Return every line of the listing exactly as written.

# DATA
"""

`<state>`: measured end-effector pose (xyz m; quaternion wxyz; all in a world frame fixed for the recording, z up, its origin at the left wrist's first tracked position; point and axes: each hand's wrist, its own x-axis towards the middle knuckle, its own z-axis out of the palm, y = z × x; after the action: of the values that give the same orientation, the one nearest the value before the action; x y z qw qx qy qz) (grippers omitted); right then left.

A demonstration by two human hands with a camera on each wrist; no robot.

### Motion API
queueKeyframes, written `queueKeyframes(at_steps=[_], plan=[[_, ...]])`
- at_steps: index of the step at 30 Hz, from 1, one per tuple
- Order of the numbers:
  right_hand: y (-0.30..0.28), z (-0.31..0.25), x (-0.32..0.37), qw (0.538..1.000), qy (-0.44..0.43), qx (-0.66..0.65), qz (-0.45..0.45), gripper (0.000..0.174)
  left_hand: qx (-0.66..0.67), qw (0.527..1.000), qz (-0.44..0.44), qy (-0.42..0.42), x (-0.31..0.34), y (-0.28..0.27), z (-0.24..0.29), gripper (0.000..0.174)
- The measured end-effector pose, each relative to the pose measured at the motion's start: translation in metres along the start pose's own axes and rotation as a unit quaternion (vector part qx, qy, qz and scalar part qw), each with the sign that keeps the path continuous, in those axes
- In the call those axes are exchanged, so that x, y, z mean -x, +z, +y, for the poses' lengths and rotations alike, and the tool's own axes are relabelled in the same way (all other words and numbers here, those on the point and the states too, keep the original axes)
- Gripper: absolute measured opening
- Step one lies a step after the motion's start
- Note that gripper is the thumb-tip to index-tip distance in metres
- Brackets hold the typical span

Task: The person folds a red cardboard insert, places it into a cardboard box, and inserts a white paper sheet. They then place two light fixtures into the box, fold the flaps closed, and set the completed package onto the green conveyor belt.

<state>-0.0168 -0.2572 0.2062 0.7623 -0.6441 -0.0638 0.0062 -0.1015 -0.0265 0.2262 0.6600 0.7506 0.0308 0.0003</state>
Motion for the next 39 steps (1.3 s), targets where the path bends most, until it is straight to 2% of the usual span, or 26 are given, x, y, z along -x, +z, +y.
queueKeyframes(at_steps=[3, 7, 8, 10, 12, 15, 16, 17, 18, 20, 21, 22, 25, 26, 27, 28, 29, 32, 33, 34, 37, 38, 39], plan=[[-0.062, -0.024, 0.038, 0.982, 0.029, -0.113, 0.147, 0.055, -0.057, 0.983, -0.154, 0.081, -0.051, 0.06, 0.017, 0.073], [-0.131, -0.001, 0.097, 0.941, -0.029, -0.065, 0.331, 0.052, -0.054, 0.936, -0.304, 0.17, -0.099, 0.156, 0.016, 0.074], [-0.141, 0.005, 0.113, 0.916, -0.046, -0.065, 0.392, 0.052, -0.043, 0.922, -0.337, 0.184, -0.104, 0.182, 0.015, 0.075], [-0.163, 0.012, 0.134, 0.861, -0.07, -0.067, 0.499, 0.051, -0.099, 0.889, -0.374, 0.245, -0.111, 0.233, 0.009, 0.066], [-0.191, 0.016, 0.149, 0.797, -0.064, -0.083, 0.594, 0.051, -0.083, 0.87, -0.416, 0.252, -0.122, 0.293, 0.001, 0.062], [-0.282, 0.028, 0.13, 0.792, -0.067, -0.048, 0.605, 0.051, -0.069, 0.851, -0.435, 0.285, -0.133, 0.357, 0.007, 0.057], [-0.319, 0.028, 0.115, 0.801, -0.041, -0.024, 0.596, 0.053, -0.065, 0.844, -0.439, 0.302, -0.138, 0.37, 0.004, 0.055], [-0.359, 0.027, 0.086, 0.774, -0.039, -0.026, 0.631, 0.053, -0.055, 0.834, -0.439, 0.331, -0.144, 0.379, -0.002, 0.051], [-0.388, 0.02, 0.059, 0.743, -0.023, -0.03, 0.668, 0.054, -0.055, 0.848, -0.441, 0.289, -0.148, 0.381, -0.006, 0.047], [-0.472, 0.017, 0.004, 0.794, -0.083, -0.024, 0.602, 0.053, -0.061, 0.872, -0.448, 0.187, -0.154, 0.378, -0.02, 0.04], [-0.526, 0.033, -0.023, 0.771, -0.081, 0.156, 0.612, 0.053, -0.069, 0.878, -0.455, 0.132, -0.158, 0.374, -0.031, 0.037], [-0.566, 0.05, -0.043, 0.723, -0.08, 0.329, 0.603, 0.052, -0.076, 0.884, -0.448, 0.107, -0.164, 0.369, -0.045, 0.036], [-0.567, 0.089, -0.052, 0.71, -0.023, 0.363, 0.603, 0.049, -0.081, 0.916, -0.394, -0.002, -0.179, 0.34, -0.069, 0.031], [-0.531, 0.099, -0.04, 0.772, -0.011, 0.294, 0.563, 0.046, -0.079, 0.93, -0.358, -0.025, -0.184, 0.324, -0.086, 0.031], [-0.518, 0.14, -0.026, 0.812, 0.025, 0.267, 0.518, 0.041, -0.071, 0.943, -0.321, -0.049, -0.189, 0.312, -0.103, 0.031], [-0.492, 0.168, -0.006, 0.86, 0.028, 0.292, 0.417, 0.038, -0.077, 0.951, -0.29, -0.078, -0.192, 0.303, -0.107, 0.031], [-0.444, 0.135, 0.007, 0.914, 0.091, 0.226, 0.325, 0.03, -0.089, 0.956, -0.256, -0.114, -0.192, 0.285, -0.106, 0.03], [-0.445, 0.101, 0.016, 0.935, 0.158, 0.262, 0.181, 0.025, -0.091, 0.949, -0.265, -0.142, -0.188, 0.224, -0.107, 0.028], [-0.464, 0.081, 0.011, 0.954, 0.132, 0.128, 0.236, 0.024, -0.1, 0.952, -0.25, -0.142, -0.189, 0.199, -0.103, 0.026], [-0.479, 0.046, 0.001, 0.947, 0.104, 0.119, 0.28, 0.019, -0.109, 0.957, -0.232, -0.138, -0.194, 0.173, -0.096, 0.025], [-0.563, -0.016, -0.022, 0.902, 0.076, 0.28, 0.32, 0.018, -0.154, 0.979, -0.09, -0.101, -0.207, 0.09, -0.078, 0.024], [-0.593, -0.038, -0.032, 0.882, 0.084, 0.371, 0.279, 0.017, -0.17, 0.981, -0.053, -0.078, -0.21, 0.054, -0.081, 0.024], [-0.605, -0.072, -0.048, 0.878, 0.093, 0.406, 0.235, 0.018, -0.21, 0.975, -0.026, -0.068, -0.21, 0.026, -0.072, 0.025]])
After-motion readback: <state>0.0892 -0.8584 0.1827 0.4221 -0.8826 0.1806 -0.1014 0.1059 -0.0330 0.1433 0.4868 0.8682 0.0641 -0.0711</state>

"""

# ANSWER SECTION
`<state>`: measured end-effector pose (xyz m; quaternion wxyz; all in a world frame fixed for the recording, z up, its origin at the left wrist's first tracked position; point and axes: each hand's wrist, its own x-axis towards the middle knuckle, its own z-axis out of the palm, y = z × x; after the action: of the values that give the same orientation, the one nearest the value before the action; x y z qw qx qy qz) (grippers omitted); right then left.

A demonstration by two human hands with a camera on each wrist; no robot.

### Motion API
queueKeyframes, written `queueKeyframes(at_steps=[_], plan=[[_, ...]])`
- at_steps: index of the step at 30 Hz, from 1, one per tuple
- Order of the numbers:
  right_hand: y (-0.30..0.28), z (-0.31..0.25), x (-0.32..0.37), qw (0.538..1.000), qy (-0.44..0.43), qx (-0.66..0.65), qz (-0.45..0.45), gripper (0.000..0.174)
  left_hand: qx (-0.66..0.67), qw (0.527..1.000), qz (-0.44..0.44), qy (-0.42..0.42), x (-0.31..0.34), y (-0.28..0.27), z (-0.24..0.29), gripper (0.000..0.174)
- The measured end-effector pose, each relative to the pose measured at the motion's start: translation in metres along the start pose's own axes and rotation as a unit quaternion (vector part qx, qy, qz and scalar part qw), each with the sign that keeps the path continuous, in those axes
- In the call those axes are exchanged, so that x, y, z mean -x, +z, +y, for the poses' lengths and rotations alike, and the tool's own axes are relabelled in the same way (all other words and numbers here, those on the point and the states too, keep the original axes)
- Gripper: absolute measured opening
- Step one lies a step after the motion's start
- Note that gripper is the thumb-tip to index-tip distance in metres
- Brackets hold the typical span

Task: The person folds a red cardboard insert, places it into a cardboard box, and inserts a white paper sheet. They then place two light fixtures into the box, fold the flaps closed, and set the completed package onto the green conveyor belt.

<state>-0.0168 -0.2572 0.2062 0.7623 -0.6441 -0.0638 0.0062 -0.1015 -0.0265 0.2262 0.6600 0.7506 0.0308 0.0003</state>
Motion for the next 39 steps (1.3 s), targets where the path bends most, until it is straight to 2% of the usual span, or 26 are given, x, y, z along -x, +z, +y.
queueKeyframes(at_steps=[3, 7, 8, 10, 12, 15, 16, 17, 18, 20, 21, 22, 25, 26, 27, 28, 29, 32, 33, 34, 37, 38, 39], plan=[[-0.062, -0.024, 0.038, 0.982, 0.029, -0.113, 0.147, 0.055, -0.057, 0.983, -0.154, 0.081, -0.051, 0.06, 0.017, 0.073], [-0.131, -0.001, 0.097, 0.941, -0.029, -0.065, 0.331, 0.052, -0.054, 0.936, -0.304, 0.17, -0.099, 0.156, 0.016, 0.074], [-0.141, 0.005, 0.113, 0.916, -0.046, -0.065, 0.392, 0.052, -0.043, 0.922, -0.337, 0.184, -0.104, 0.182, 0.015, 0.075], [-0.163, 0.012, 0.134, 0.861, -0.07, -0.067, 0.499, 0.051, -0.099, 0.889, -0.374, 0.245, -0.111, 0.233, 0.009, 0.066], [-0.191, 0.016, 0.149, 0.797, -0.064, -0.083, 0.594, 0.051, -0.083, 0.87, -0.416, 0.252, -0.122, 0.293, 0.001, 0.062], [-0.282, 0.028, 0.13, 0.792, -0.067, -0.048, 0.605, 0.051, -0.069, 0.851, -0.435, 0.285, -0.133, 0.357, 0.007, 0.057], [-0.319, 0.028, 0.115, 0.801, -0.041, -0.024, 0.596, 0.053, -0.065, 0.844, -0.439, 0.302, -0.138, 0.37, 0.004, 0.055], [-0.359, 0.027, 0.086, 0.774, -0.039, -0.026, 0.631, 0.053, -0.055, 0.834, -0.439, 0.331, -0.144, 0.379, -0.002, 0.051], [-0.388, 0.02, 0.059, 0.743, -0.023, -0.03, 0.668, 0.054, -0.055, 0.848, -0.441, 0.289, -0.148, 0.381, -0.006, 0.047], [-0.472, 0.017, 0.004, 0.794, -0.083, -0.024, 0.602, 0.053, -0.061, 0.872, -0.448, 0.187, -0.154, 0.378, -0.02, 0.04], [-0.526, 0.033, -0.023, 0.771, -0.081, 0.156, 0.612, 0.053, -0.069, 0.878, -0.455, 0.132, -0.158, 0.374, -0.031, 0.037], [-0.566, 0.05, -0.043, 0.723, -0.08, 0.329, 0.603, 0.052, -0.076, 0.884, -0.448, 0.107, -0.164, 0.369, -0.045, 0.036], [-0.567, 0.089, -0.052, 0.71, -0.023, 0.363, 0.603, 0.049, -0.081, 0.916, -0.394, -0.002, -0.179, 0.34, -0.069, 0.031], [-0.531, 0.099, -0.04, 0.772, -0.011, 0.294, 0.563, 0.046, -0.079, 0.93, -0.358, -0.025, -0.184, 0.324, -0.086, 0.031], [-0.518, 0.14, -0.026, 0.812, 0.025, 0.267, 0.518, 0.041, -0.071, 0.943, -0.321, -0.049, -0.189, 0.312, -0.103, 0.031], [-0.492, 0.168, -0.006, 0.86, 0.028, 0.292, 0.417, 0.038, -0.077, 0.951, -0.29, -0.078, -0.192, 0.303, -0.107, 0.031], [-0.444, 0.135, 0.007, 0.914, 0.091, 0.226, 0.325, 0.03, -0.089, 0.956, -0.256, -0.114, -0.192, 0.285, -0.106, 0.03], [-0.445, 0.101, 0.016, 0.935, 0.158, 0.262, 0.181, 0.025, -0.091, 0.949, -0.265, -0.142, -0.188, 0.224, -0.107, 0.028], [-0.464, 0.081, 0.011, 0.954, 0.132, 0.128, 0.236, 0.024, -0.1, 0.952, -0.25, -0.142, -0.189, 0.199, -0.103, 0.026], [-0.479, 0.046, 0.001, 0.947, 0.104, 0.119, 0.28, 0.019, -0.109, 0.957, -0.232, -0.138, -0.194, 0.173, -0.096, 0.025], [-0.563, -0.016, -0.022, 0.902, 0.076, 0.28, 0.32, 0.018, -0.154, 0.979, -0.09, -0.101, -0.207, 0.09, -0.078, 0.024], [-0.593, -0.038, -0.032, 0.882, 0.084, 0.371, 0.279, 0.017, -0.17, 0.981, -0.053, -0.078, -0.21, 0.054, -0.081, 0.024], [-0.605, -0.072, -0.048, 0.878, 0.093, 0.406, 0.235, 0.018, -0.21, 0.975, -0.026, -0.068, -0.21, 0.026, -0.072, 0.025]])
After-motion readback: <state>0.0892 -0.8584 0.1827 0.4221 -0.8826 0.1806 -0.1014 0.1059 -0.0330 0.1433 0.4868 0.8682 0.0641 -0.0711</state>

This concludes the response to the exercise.